## Work instructions
Only lines containing the word "person" are needed; pull them out of the material.

## Record excerpts
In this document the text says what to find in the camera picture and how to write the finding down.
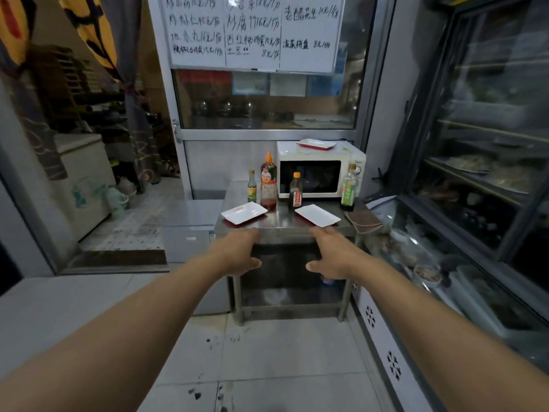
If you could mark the plain white rectangular plate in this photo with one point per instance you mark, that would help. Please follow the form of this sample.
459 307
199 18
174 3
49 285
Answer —
317 215

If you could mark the blue white container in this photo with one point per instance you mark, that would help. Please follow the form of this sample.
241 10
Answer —
328 281

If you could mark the white paper notice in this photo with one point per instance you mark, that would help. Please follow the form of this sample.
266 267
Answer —
287 85

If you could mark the whiteboard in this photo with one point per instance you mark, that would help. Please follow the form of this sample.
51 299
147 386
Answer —
309 21

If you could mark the small glass bottle tan cap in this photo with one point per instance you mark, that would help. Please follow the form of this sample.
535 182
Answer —
252 188

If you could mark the person's right hand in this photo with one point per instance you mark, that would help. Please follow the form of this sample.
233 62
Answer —
339 257

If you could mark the person's left forearm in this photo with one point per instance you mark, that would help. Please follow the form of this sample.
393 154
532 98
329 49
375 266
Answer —
120 338

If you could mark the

## Result of this exercise
If you could mark the person's right hand in this photo with one point per instance you mark, that would help. Please follow the form of this sample.
If you could mark the person's left forearm in this photo with one point per instance you mark, that would help. Please follow the form of this sample.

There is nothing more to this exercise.